Judul: Nagabumi I
Penulis: Seno Gumira Ajidarma
Penerbit: Gramedia Pustaka Utama
Saya suka cerita silat. Saya penggemar Kho Ping Hoo saat masa ngekos dulu karena kawan-kawan suka menyewa buku serial silat itu. Saya pun baca cerita silat picisan macam Wiro Sableng. Saya juga pernah baca Musashi dan Taiko karya Eiji Yoshikawa. Keduanya adalah semacam cerita perjalanan seseorang menjadi pendekar. Saya perlu menyebut karya Yoshikawa ini karena kalau tak salah Musashi pun ditulis secara bersambung di media koran, mirip dengan cara Seno Gumira Ajidarma (SGA) membuat Nagabumi ini.
Saya kira saya paham apa yang menarik dari cerita silat dan cerita kependekaran itu. Musashi memberi contoh yang baik bagaimana petualangan itu berjalin bertautan hingga kita baca akhir kisah yang seru, haru biru, dan terkesima karenanya.
Perlu diketahui, saya anggap diri saya juga penggemar karya SGA. Saya baca banyak karya Seno, mayoritas cerpen, dan sedikit novelnya. Saya tahu gayanya. Saya familiar dengan teknik bahasa dan ceritanya yang liar tapi enak dinikmati itu. Mungkinkah Seno agak kurang fokus di karya-karya yang lebih panjang?
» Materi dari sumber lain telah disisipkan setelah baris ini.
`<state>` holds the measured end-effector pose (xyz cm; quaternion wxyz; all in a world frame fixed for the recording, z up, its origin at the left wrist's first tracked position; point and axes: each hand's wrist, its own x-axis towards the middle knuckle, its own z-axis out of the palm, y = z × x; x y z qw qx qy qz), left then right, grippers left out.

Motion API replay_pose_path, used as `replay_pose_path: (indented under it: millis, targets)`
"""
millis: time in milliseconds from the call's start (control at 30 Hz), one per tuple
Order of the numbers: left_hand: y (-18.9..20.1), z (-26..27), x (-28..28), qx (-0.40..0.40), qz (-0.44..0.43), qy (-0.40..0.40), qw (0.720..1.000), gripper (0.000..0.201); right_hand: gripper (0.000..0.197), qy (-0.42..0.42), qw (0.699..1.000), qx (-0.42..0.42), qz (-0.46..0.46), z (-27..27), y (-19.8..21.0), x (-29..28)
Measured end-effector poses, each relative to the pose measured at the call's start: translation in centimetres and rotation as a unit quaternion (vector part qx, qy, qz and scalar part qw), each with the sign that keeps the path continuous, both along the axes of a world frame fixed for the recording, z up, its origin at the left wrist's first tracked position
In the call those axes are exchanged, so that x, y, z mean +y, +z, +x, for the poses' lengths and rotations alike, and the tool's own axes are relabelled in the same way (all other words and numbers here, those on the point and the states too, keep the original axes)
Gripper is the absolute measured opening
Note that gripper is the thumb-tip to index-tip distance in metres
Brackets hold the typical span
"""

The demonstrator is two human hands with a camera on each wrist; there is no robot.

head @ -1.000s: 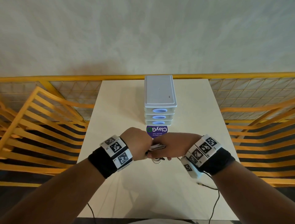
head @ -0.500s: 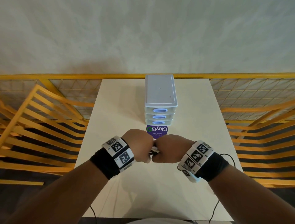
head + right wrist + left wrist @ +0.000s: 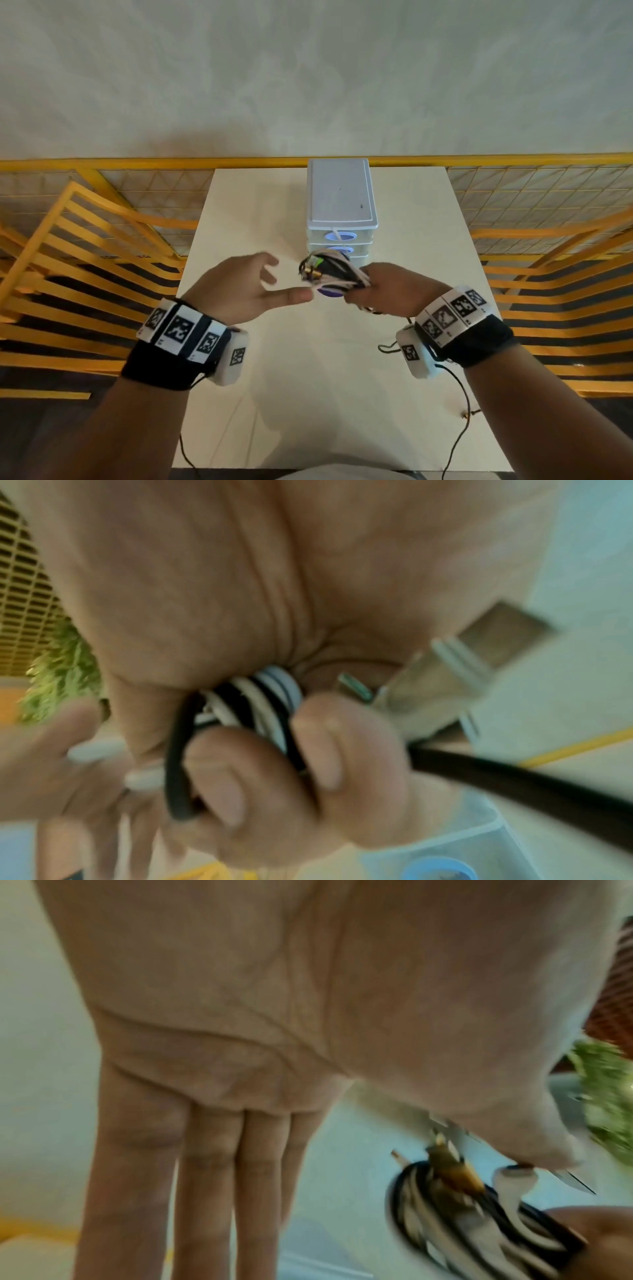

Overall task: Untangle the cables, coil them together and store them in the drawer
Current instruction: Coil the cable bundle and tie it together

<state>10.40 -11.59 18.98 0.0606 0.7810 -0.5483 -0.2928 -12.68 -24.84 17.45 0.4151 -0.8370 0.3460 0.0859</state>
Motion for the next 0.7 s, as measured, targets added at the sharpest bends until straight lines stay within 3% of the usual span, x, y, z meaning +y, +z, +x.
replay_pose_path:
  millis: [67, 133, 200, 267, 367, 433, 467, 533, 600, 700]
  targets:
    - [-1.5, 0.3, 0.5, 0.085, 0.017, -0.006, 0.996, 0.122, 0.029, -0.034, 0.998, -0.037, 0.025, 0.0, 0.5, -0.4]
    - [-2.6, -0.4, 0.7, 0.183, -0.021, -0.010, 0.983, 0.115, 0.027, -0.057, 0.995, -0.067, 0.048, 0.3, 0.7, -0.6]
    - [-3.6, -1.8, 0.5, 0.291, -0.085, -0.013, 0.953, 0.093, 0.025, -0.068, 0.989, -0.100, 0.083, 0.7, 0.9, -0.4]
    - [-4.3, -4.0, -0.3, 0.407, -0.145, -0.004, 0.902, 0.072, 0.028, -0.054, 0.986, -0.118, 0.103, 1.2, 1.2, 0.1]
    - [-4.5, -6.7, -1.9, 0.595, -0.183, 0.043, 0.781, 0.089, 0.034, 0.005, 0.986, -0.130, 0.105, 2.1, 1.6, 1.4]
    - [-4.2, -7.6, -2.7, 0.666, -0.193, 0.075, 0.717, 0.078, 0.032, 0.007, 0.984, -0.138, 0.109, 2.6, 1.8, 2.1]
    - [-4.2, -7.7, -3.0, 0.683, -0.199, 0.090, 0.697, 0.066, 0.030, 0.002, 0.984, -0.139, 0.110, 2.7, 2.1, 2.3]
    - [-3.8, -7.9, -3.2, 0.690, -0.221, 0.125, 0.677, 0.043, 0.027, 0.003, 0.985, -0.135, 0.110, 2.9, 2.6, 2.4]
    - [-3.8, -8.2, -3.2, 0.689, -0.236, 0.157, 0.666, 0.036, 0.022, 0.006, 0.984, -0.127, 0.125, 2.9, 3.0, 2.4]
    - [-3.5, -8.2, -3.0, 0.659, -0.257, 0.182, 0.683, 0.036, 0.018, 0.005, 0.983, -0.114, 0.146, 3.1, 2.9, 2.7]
Itulah kenapa saya tidak menemukan kenikmatan membaca Nagabumi I sebagaimana saat menelusuri ratusan cerpen SGA lainnya atau juga karya cerita pendekar lainnya. Gaya penceritaan Nagabumi I terlalu berlarut-laru, lama sekali, dan banyak diulang lagi. Anggaplah dengan argumen ini ada metode cerita bersambung di koran, tapi rasanya terlalu berlebih. Terlalu banyak detail yang menurut saya kurang perlu ada, apalagi disajikan tidak terlalu elok, seperti gaya Seno sebelumnya.
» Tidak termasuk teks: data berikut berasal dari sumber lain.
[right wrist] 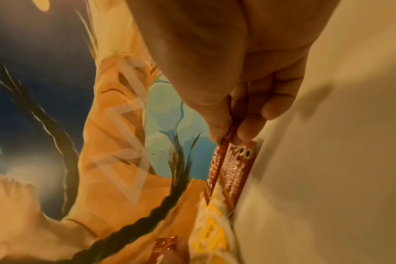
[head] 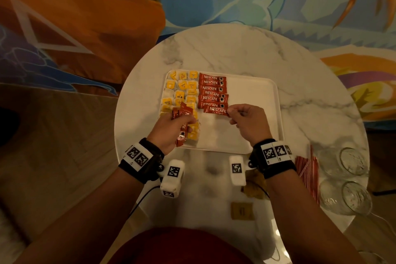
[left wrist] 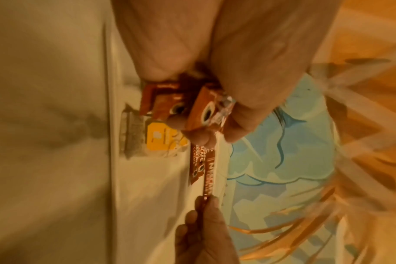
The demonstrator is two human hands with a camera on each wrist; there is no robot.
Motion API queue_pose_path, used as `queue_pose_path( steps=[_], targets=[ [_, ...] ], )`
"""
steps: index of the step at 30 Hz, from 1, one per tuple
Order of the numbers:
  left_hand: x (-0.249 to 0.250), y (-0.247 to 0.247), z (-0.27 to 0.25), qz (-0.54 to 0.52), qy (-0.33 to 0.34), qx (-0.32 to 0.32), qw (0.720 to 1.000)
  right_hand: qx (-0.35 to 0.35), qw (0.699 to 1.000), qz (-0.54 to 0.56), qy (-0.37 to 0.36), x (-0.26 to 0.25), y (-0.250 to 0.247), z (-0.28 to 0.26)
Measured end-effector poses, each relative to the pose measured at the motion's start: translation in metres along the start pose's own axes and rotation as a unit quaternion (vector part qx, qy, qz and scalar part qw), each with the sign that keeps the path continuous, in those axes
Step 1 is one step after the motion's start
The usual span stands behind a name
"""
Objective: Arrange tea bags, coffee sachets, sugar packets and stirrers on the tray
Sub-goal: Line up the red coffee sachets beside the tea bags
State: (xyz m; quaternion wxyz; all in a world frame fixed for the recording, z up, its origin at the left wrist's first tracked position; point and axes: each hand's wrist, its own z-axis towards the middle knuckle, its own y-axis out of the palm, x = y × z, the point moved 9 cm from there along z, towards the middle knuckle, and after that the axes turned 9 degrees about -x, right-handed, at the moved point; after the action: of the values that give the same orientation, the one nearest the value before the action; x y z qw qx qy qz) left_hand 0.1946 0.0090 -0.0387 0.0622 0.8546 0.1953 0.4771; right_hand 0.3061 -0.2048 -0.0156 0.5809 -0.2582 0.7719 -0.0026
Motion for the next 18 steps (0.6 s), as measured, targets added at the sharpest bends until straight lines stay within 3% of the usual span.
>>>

Terakhir, Nagabumi hadir tanpa bumbu cerita silat yang indah. Seperti apa cerita pendekar yang indah? Ada kekalahan, ada pencarian, pembelajaran, latihan yang keras, bila perlu keterpurukan lainnya. Lalu kemudian ada penemuan jati diri dan rahasia ilmu bela diri yang cemerlang. Saya tak menemukan semuanya di Nagabumi. Apalagi Pendekar Tanpa Nama yang menguasai Jurus Bayangan Cermin yang bisa menyerap semua rahasia ilmu kanuragan musuh, secara instan saat si musuh pertama menyerang. Bagaimana bisa menikmati cerita semacam itu? Dari awal sang pendekar sudah mempunyai ilmu sangat tinggi yang tak terkalahkan sehingga akhirnya menelusuri perjalanannya pun membosankan.
Setengah buku ini saya baca tuntas secara detail. Separuh lainnya saya baca cepat. Padahal menengok pemahaman SGA tentang budaya, kondisi politik dan sosial Jawa dan Nusantara saat itu, novel ini seharusnya punya potensi yang menarik seperti ketika Eiji Yoshikawa bercerita tentang Jepang pra jaman “pencerahannya”. Setelah baca novel ini lalu baca Rara Mendut karya Romo Mangun, yang juga ditulis bersambung di koran, seharusnya begitulah cara menceritakan sejarah yang enak.
Maaf mas Seno. Saya penggemar beratmu. Tapi… saya kurang bisa menikmati indahnya cerita di karyamu ini. Atau bahkan minimal, indahnya petualangan pendekar pun tidak bisa saya nikmati.